You are currently viewing Load file from Amazon S3 into Snowflake table

In this Snowflake article, you will learn how to load the CSV/Parquet/Avro data file from the Amazon S3 bucket External stage into the Snowflake table.

Advertisements

Related: Unload Snowflake table to Amazon S3 bucket.

I assume you already have a CSV/Parquet/Avro file in the Amazon S3 bucket you are trying to load to the Snowflake table. This article doesn’t cover how to upload a file to an S3 bucket.

COPY INTO – Loads the data file from Amazon S3 to Snowflake table

Using COPY INTO <table name> SQL command, we can load the data files from the Internal table stage, Internal user stage, Internal named stages, external named stage, and external location.

In this article, you will learn loading from an Amazon S3 bucket external location into the Snowflake table. Snowflake also supports loading fro Azure, GCP, and many more clouds which will cover in other articles.

Once you upload the file to the Amazon S3 bucket, Either from SnowSQL or Snowflake web console use COPY INTO <tablename> command to load the compressed CSV file to the Snowflake database table.

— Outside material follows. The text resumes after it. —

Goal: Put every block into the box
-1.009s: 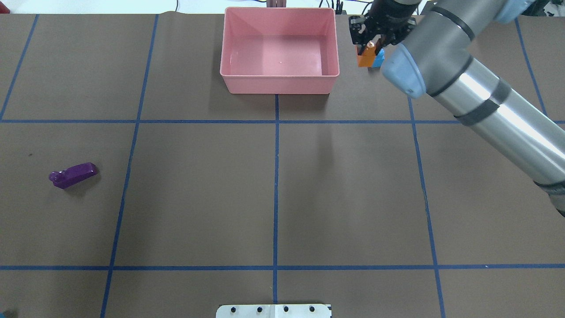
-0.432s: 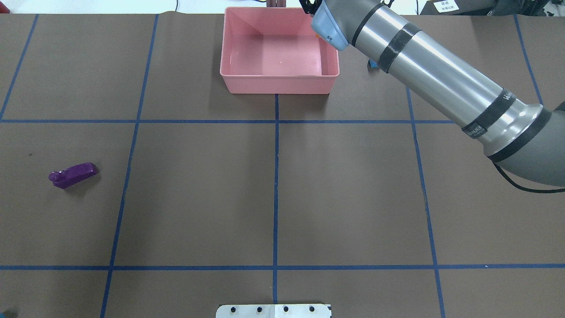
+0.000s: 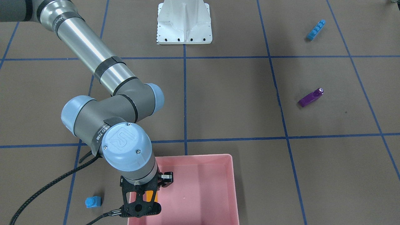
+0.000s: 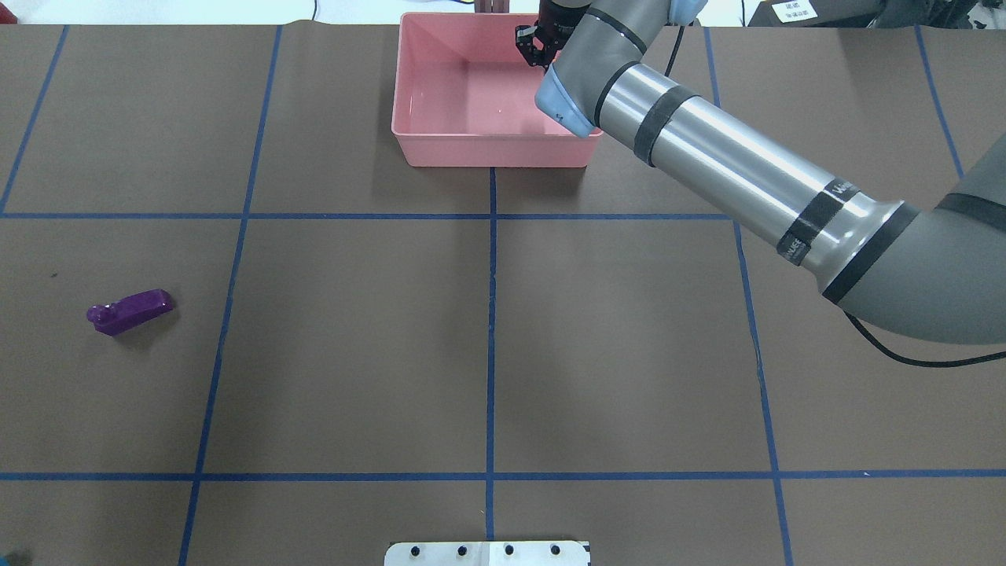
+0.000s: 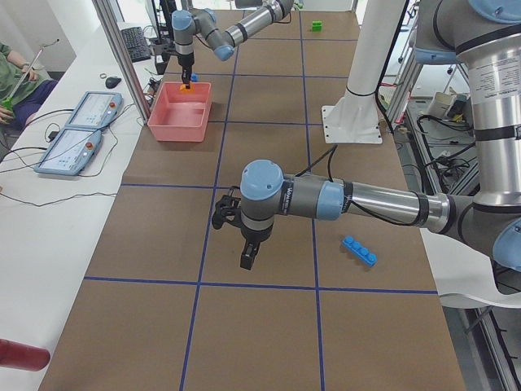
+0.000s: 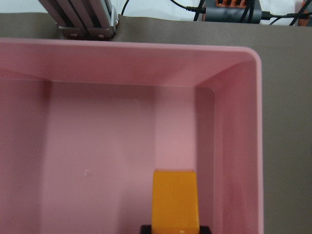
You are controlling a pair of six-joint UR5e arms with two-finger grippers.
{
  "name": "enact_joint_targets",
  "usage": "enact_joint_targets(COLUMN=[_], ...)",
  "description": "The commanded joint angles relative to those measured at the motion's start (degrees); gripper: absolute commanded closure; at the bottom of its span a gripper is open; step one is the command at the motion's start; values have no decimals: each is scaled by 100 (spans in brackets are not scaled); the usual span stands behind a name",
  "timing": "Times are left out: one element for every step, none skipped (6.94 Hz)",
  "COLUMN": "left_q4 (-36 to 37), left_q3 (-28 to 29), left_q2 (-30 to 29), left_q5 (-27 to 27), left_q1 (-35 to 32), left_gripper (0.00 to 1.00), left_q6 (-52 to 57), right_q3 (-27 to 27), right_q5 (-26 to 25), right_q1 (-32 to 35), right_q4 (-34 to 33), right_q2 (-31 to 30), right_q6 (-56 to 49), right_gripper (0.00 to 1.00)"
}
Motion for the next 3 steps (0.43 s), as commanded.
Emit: enact_joint_targets(left_q4=[-3,6,-2], left_q3=[9,9,9], left_q2=[0,0,0], left_q5=[0,0,0], left_q1=[0,9,9], left_gripper=[0,0,0], left_q6=[0,0,9], right_q3=[-465,-474,-475], right_q5=[-90,-91,-91], right_q1=[-146,-155,-155], right_q4=[520,529,529], right_q2=[2,2,-15], right_q6=[161,161,161], right_gripper=[100,100,87])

COPY INTO EMP from 's3://mybucket/load/emp.csv'
credentials = (aws_key_id='xxxx' aws_secret_key='xxxxx' aws_token='xxxxxx');

+------------+--------+-------------+-------------+-------------+-------------+-------------+------------------+-----------------------+-------------------------+
| file       | status | rows_parsed | rows_loaded | error_limit | errors_seen | first_error | first_error_line | first_error_character | first_error_column_name |
|------------+--------+-------------+-------------+-------------+-------------+-------------+------------------+-----------------------+-------------------------|
| emp.csv    | LOADED |           5 |           5 |           1 |           0 | NULL        |             NULL |                  NULL | NULL                    |
+------------+--------+-------------+-------------+-------------+-------------+-------------+------------------+-----------------------+-------------------------+
1 Row(s) produced. Time Elapsed: 2.096s

By default, it also supports loading from GZ compressed file. Now, let’s run the select and see if the data loaded successfully.


select * from EMP;
+---------+----------+----------+------------+--------+
| FNAME   | LNAME    |   SALARY | DEPARTMENT | GENDER |
|---------+----------+----------+------------+--------|
| James   | Smith    |  10000   |         10 | M      |
| Michael | Jones    |  20000   |         10 | M      |
| Robert  | Williams |   3000.4 |         10 | M      |
| Maria   | Jones    |  23476.5 |         20 | F      |
| Jen     | Mary     | 123445   |         20 | F      |
+---------+----------+----------+------------+--------+
5 Row(s) produced. Time Elapsed: 0.646s

Options with COPY INTO

COMPRESSION – Load file with specified compression

Use COMPRESSION to specify the compressed file you wanted to load, By default, it loads a file with GZIP format, however, you can change it to use the following compressions AUTO | GZIP | BZ2 | BROTLI | ZSTD | DEFLATE | RAW_DEFLATE | NONE


COPY INTO EMP from 's3://mybucket/load/emp.csv.bz2'
  file_format = (type=CSV COMPRESSION = BZ2)
  credentials = (aws_key_id='xxxx' aws_secret_key='xxxxx' aws_token='xxxxxx');
+--------------------+--------+-------------+-------------+-------------+-------------+-------------+------------------+-----------------------+-------------------------+
| file               | status | rows_parsed | rows_loaded | error_limit | errors_seen | first_error | first_error_line | first_error_character | first_error_column_name |
|--------------------+--------+-------------+-------------+-------------+-------------+-------------+------------------+-----------------------+-------------------------|
| emp.csv.bz2  | LOADED |           5 |           5 |           1 |           0 | NULL        |             NULL |                  NULL | NULL                    |
+--------------------+--------+-------------+-------------+-------------+-------------+-------------+------------------+-----------------------+-------------------------+
1 Row(s) produced. Time Elapsed: 1.902s

RECORD_DELIMITER – Changes delimiter for record

In case if you have a file with record separator other than ‘\n’, use RECORD_DELIMITER. for example, below query uses with ‘\n\r’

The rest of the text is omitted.